On World Cancer Day we at the GLCC renew our mission pledge – to stand shoulder to shoulder with all affected by lung cancer.
As the global ‘voice’ of people with lung cancer, we remain committed to improving outcomes for all.
We aim to place lung cancer on the global health agenda, to lessen the stigma and misconceptions that can surround the disease, to empower those with lung cancer and their loved ones to engage in an active role in their care process, and to effect change in legal and regulatory policies to improve treatment and care for all.
Our resources are free to use and available to all who are striving to improve the lives of people with lung cancer.
May we wish all engaged in care, whether giving or receiving it, a healthy World Cancer Day. We also remember all those whose lives have been taken by all forms of cancer. Together with colleagues across the world, we are working to lessen the impact of lung cancer and promote better outcomes.
Our member organisations worldwide all contribute in their unique ways to this mission.
To mark World Cancer Day, here is an example of real-world progress:
From the University of Liverpool, UK:
Pioneering research led by the University of Liverpool has contributed to new government recommendations for a national lung cancer screening programme.
The UK National Screening Committee has recommended the introduction of targeted screening for 55 to 74-year-olds with a history of smoking who are at higher risk of lung cancer.

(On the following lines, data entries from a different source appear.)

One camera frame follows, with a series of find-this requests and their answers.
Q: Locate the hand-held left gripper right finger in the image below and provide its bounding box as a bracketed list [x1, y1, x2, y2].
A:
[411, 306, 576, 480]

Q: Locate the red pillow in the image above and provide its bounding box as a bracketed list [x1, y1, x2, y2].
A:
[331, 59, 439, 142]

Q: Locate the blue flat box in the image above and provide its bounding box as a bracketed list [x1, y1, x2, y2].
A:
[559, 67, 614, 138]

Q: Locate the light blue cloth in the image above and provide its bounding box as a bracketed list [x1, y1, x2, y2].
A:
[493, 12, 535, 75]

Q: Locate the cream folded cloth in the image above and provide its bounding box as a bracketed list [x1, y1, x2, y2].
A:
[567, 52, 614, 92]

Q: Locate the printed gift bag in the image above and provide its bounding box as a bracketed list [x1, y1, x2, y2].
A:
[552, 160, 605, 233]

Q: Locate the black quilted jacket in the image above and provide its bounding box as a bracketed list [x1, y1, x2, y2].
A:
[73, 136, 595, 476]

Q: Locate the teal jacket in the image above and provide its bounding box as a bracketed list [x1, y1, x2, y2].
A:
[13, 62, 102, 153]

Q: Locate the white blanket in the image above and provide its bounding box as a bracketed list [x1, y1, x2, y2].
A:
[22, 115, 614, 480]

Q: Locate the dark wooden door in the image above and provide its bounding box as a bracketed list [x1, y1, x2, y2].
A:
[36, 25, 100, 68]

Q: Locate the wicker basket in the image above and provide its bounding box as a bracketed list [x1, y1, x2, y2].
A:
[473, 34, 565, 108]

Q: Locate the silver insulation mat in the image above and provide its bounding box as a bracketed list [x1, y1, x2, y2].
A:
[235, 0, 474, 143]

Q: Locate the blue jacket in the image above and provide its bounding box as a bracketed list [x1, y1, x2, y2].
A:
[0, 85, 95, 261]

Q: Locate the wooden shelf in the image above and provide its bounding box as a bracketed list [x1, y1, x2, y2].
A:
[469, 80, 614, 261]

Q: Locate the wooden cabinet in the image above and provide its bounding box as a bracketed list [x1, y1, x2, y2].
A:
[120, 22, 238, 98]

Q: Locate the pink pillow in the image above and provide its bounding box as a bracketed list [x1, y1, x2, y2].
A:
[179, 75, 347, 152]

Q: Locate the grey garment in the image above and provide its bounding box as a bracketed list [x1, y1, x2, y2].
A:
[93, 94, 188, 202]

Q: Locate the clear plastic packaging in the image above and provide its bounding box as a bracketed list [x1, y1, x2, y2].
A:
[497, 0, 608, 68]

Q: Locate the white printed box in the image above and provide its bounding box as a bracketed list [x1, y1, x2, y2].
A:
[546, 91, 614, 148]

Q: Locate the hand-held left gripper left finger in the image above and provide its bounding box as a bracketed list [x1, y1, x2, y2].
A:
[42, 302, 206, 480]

Lung cancer is Britain’s most common cause of cancer death, with smoking the most common cause. Although late-stage lung cancer has a poor prognosis, early-stage cancer can be successfully treated with a good clinical outcome if diagnosed early.
Over the past three decades, Liverpool has played an essential role in establishing the potential of lung cancer screening for early diagnosis in the UK.
In 1993, the Roy Castle Lung Cancer Foundation awarded a grant to Professor John Field to study genetic changes in lung cancer. This work formed the basis for the Liverpool Lung Project (LLP) and the development of the LLP risk model to help identify individuals at high risk of developing lung cancer.
Roy Castle Lung Cancer Foundation continues to fund research projects, and a research fellowship to enable scientists to expand their skill-set and develop their potential.
This fellowship is a key part of the support the charity provides to developing better understanding of lung cancer, treatments, routes to diagnosis, care pathways and improving the patient experience.
Lung cancer research has been at the core of our charity since the day it was founded. Professor Ray Donnelly started the foundation because no one would invest in lung cancer research and, for the past 33 years, we have remained as focused and as committed to research as ever.
This is why we are delighted to announce our latest commitment to lung cancer research with the James Brokenshire Lung Cancer Research Fellowship.
In memory of James, and a celebration of our shared dedication to improving outcomes for lung cancer, the James Brokenshire Lung Cancer Research Fellowship will help develop the next generation of lung cancer researchers who may hold the key to improving long term survival of the world’s biggest cancer killer.
The fellowship will be kindly funded by Cathy Brokenshire, with support from family, friends and colleagues.